Stephen Sondheim (left) with Frank Rich, courtesy of Megan Fitzgerald
As part of the College’s Thomas Roy and Lura Forrest Jones Visiting Lecture Series, Broadway composer and lyricist Stephen Sondheim will engage in an onstage conversation with New York Times columnist Frank Rich.
“An Evening with Stephen Sondheim: A Life in the Theater” will take place at 7:30 p.m. Tuesday, March 8, in Colton Chapel. The conversation will conclude with a question and answer session. Questions are requested ahead of time and can be emailed to Aimee Torrisi in the Office of the President. The event is free and open to the public. Sondheim and Rich will also present a private workshop-style session with students and faculty.
Sondheim is arguably the greatest living creator of American musical theater. Over the past 50 years, his landmark contributions ranged from the classics West Side Story and Gypsy to his masterpieces Sunday in the Park with George and Sweeney Todd. Sondheim’s sophisticated shows, which feature his complex lyrics and intricate melodies, challenged traditional notions of what a musical could be, and ushered the uniquely American art form of the Broadway musical into its maturity and into the modern age.
During the live, unscripted conversation, Sondheim and Rich will reminisce about Sondheim’s career including his collaborations with Leonard Bernstein, Jerome Robbins, and Tim Burton; predecessors, including his mentor Oscar Hammerstein II; the state of American musical theater; and the differences between film and theater. Also, in a very personal series of reflections, he will discuss his own creative process, speaking specifically on his major works.
The Thomas Roy and Lura Forrest Jones Visiting Lecture Series was founded by Trustee Emeritus Thomas Roy Jones in 1973 to provide Lafayette students with the opportunity to hear presentations and interact each year with individuals of exemplary accomplishment in the academic world or in public life.
Stephen Sondheim’s work has won dozens of awards and his lyrics and music have become so popular as to become part of the American lexicon.
He wrote the lyrics for his first Broadway hits West Side Story (1957) and Gypsy (1959), which have been repeatedly revived on Broadway and throughout the world. His first Broadway show as both composer and lyricist was A Funny Thing Happened on the Way to the Forum in 1962. With numerous collaborators, he would go on to create a remarkable succession of musicals: Do I Hear a Waltz? (1965), Company (1970), Follies (1971), A Little Night Music (1973), The Frogs (1974), Pacific Overtures (1976), Sweeney Todd (1979), Merrily We Roll Along (1981), Sunday in the Park with George (1984), Into the Woods (1987), Assassins (1990), Passion (1994), and Bounce (2003).
He also wrote the scores for the Alain Resnais film Stavisky (1974) and Warren Beatty’s Academy Award-winning Reds (1981), as well as songs for Beatty’s Dick Tracy (1990), among other movies.

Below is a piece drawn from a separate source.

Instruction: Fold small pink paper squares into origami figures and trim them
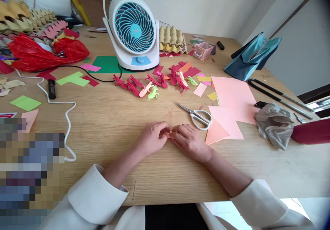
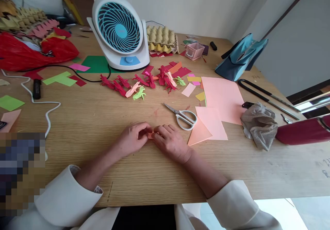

His songs have been anthologized in hit Broadway and West End revues, including Side by Side by Sondheim and Putting It Together. Many of his musicals have been made into movies, including, most recently, the Tim Burton-directed adaptation of Sweeney Todd (2007), starring Johnny Depp.
Sondheim has won numerous awards including the Kennedy Center Honors, the Pulitzer Prize, two Grammys, an Oscar, and eight Tonys, including a special award for Lifetime Achievement in the Theater in 2008.
Also in 2008, Sony BMG Masterworks released the CD-set, Stephen Sondheim: The Story So Far, a four-disc collection of music from Sondheim’s Broadway shows, film scores, television specials, incidental music, and previously unreleased recordings as well as photographs from his personal archives.
Frank Rich started as a columnist on the New York Times op-ed page in 1994 after 14 years as the paper’s chief drama critic. He has also served as a senior writer for The New York Times Magazine and a film and television critic at Time magazine.
Among other honors, Rich received the George Polk Award for commentary in 2005. He is the author of The Greatest Story Ever Sold: The Decline and Fall of Truth in Bush’s America (2006); a childhood memoir Ghost Light (2000); a collection of drama reviews, Hot Seat: Theater Criticism for The New York Times, 1980-1993 (1998); and The Theatre Art of Boris Aronson with co-author Lisa Aronson (1987). In 2008, Mr. Rich signed on as a creative consultant to help initiate and develop new programming for HBO.